In short, this artist will have his little jokes and he begs your pardon for his inky sense of humor. He would like to submit certain mitigating circumstances in his favor to his more easily pixillated readers by pointing out that the true worth of this enterprise, our ever so ‘umble Snark, will only be realized when curious readers, particularly the younger ones, are intrigued enough by what they glimpse here to further pursue on their own that immense cultural heritage which silently — and so faithfully — awaits them. 

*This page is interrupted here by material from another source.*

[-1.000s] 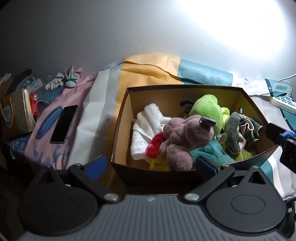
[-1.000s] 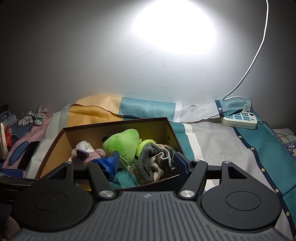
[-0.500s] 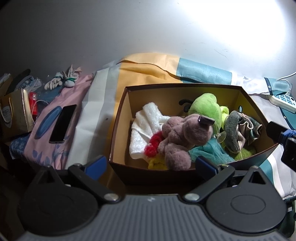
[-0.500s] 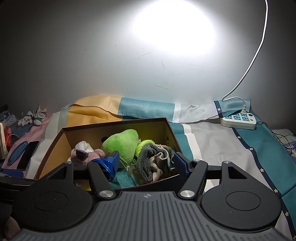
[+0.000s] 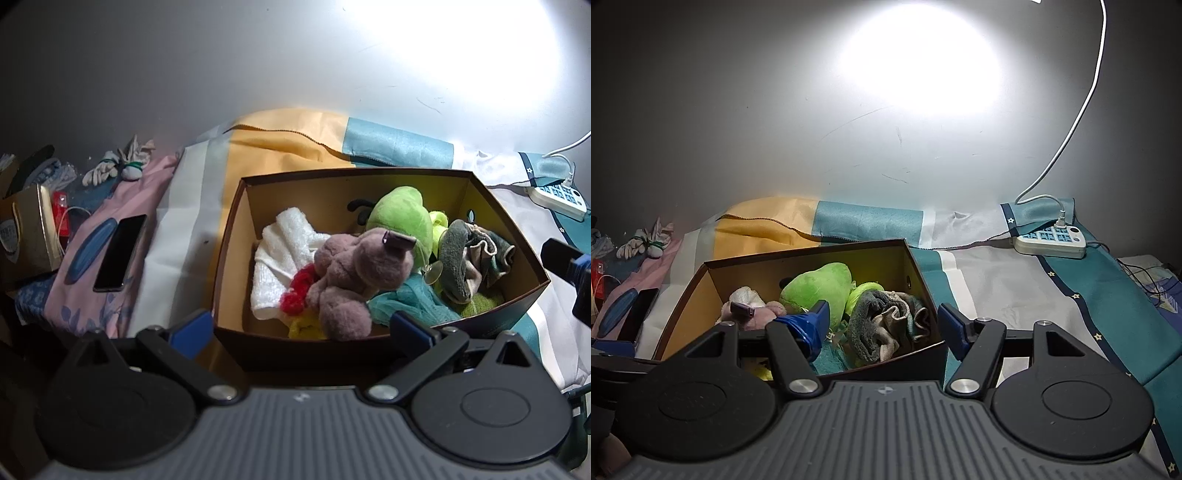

At the very least, such selfless ambitions might gain this author a brief respite from the otherwise chilly reception he expects from the poet, Lewis Carroll, when we eventually meet in whatever hereafter has been laid on for us.
______________________ 

* Including but not limited to, in either direct or indirect reference: Douglas Adams, Agesander, St. Anthony of Egypt, Aristotle, Jean and Hans Arp, Athenodoros & Polyclitus LLC, Hans Bellmer, Denise Bellon, Jean Benoit, Arnold Böcklin, Hieronymus Bosch, Constantin Brancusi, Sebastian Brant, Augustus Caesar, John Coates and George Dunning and Heinz Edelman, Diogenes the Cynic, Salvador Dalí, Charles Darwin, Jacques-Louis David, Giorgio De Chirico, Eugène Delacroix, C.L. Dodgson (appearing here as Lewis Carroll), Marcel Duchamp, Albrecht Dürer, Max Ernst, Gustave Flaubert, Sigmund Freud, Théodore Géricault, Jean-Léon Gérôme, Gilbert and Sullivan, Vincent van Gogh, Mathias Grünewald, Beatrice Hatch, Heraclitus, George Herriman, Martin Heidegger, William Hogarth, Henry Holiday, Jean Auguste Dominique Ingres, Judas Iscariot, Edward James, Alfred Jarry, Alexandra Kitchins, the Comte de Lautréamont, V.I. Lenin, Dora Maar, René Magritte, Édouard Manet, Karl Marx, Masaccio, Michelangelo, Joan Miró, Kiki de Montparnasse, Richard Müller, Friedrich Nietzsche, Edgar Allan Poe, Plato, Raphael, Man Ray, Madame Récamier, Oscar Rejlander, Raymond Roussel, Erik Satie, Alberto Savinio, Socrates, Duns Scotus, Yves Tanguy, Sir John Tenniel, James Tissot, Titian, Leonardo da Vinci, Jean-Antoine Watteau, et alia. In a final nonsensical twist to all of the above, the most-quoted artists in this work (de Chirico, Magritte, Savinio, Dalí and Bosch) were never card-carrying Surrealists to begin with, being either expelled from the ranks of the elect by Breton or just too dead to qualify. As for the actual works of art, literature, music and even locales referred to in this Snark, hunting down their names and provenances should provide even the most obsessive reader with sufficient fodder for his tediously baroque fantasies of world domination through better systems of information management.